*Dataset excerpt*:
= = =

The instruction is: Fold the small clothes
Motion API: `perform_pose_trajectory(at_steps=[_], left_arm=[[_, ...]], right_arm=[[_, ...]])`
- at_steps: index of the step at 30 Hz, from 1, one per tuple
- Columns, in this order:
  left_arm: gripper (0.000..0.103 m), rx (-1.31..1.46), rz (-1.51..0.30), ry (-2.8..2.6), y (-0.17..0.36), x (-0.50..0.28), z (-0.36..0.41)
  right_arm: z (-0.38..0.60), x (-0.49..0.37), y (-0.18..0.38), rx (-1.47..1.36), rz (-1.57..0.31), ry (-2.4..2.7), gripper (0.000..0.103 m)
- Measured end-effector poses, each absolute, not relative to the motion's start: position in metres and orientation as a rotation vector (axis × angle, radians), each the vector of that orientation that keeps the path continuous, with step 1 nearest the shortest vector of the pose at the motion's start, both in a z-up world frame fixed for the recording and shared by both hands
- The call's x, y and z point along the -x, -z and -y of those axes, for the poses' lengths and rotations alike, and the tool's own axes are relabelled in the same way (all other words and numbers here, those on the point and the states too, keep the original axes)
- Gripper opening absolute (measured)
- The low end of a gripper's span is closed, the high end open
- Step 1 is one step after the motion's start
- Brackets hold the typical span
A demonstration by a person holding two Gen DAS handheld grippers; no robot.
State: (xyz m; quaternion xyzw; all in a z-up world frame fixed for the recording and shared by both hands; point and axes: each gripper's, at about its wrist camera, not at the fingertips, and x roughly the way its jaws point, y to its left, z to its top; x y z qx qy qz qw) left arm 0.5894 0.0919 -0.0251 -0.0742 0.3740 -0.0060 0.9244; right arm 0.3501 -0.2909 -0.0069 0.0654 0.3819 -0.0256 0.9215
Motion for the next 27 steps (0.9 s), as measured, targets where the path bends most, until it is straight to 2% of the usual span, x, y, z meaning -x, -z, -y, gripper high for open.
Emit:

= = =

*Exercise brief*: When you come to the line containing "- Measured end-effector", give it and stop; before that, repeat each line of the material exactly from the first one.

*Exercise answer*:
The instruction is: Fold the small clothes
Motion API: `perform_pose_trajectory(at_steps=[_], left_arm=[[_, ...]], right_arm=[[_, ...]])`
- at_steps: index of the step at 30 Hz, from 1, one per tuple
- Columns, in this order:
  left_arm: gripper (0.000..0.103 m), rx (-1.31..1.46), rz (-1.51..0.30), ry (-2.8..2.6), y (-0.17..0.36), x (-0.50..0.28), z (-0.36..0.41)
  right_arm: z (-0.38..0.60), x (-0.49..0.37), y (-0.18..0.38), rx (-1.47..1.36), rz (-1.57..0.31), ry (-2.4..2.7), gripper (0.000..0.103 m)
- Measured end-effector poses, each absolute, not relative to the motion's start: position in metres and orientation as a rotation vector (axis × angle, radians), each the vector of that orientation that keeps the path continuous, with step 1 nearest the shortest vector of the pose at the motion's start, both in a z-up world frame fixed for the recording and shared by both hands

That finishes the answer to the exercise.